Just after we returned from Ypres in 2006, I was talking to my mum about it and she said, out of the blue “Oh you have a great uncle buried there”.  Never ever had she mentioned this.  Never ever had I been told.  It’s not like my whole family do not know what I do.

So with a kind bunch of friends who agreed we stopped off about 15 miles from Ypres at Ferne-Ollivers CWGC to pay respects to Herbert Preen, my Great uncle who is buried there.  The after a while of quiet reflection and placing a personal floral tribute on Herbert’s Grave we headed into France.

You can see more about Herbert on a page on this site dedicated to him. 

Before we got to the Gite in The Somme we wanted to go to the V2 sites in Northern France.  We aimed to go to Foret d’Eperlecques (Eperlecques Forest) and the Kraftwerk Nordwest KNW - Mannschaftsbunker or The Blockhaus at Eperlecques.  This enormous bunker was constructed by the Germans in 1943 to accommodate; V-2 reception and storage; preparations of rockets for launch in a sheltered and controlled manner; on site production of liquid oxygen; and launch control with two firing pads. 
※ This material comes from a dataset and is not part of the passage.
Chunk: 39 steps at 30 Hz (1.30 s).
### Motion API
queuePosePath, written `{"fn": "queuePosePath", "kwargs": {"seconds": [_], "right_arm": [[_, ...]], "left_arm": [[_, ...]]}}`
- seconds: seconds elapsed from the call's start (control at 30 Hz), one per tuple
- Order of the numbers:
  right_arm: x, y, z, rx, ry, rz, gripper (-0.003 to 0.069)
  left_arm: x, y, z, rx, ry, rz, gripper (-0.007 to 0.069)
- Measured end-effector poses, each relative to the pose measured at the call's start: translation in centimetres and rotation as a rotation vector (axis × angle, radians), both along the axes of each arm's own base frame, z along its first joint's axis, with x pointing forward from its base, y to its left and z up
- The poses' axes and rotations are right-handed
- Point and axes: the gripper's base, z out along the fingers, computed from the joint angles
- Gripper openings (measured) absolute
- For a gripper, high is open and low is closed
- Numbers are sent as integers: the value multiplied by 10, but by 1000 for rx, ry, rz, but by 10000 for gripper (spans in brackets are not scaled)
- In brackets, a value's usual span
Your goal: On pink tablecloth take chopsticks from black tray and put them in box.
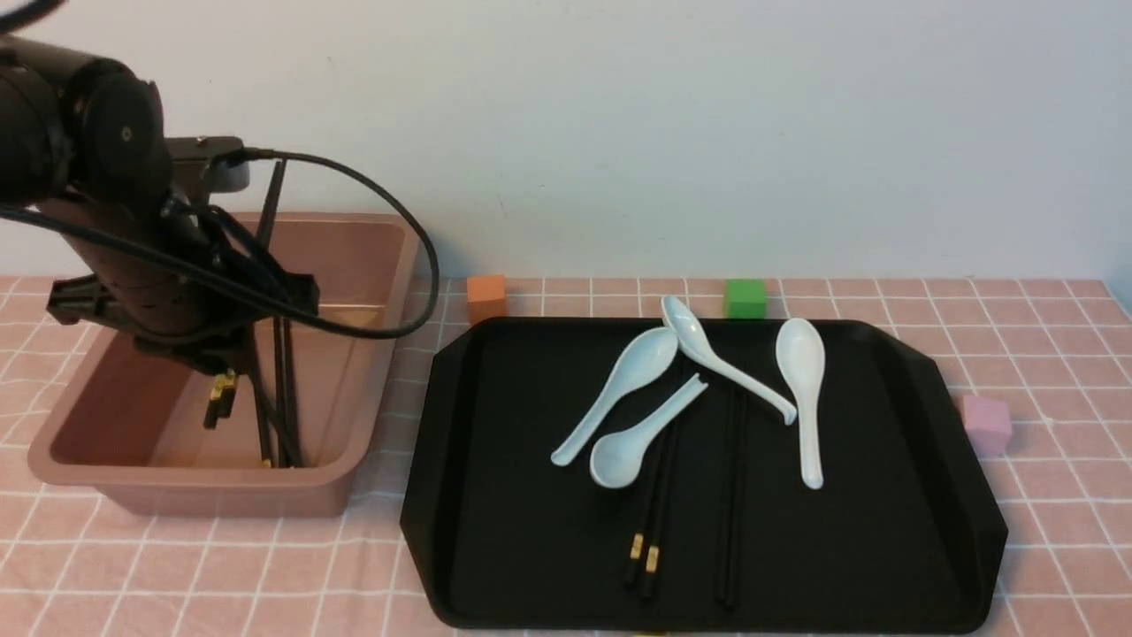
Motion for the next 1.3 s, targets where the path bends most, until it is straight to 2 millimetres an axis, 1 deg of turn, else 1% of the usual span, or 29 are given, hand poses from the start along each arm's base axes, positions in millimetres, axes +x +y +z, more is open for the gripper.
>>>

Due to tiredness of being up all night we totally missed this but the NMBS Gods were smiling on us and we some how stumbled on La Coupole. La Coupole is a launch base for V-2 rockets directed against London and southern England, and the earliest known precursor to modern underground missile silos still in existence. Constructed in the side of a disused chalk quarry, the most prominent feature of the complex is an immense concrete dome, to which its modern name refers.

It was built above a network of tunnels housing storage areas, launch facilities and crew quarters. The facility was designed to store a large stockpile of V-2s, warheads and fuel and was intended to launch V-2s on an industrial scale. Dozens of missiles a day were to be fuelled, prepared and launched in rapid sequence against London and southern England.

 

Me at Herbert's Grave
Ferme-Olivier Cemetery

 

The La Coupole Museum was planned and constructed over a ten year period from 1987 to 1997.
 
The Wizernes dome was declared an historical site in 1985 by the French government. The museum resides inside and around the old mining quarry where, in 1943, the German Army began work on the second of several giant hardened bunkers, intended for launching 40-50 V2 rockets at London each day.
 
Inside the museum, the "Historical Centre about the war and development of the rocket," you will now find exhibits that document the German planning and construction of the bunker, the Nazi occupation of France, mans conquest of space, and one example of a surviving A4/V2 rocket.

The Museum is a "Must See" visit - just to see the size of the place. 

Although we enjoyed the site, tiredness was creeping in, nodding off in the car in the car park, macho brags about who and who had not hit a "Wall" and hunger - so we headed towards the Somme and our Gite.

La Coupole La Coupole

We hit Arras, which is a nice large town.  During the First World War, Arras was near the front and a series of battles were fought around the city, and nearby Vimy Ridge. A series of medieval tunnels beneath the city, linked and greatly expanded by the New Zealand Tunnelling Company, became a decisive factor in the British forces holding the city.   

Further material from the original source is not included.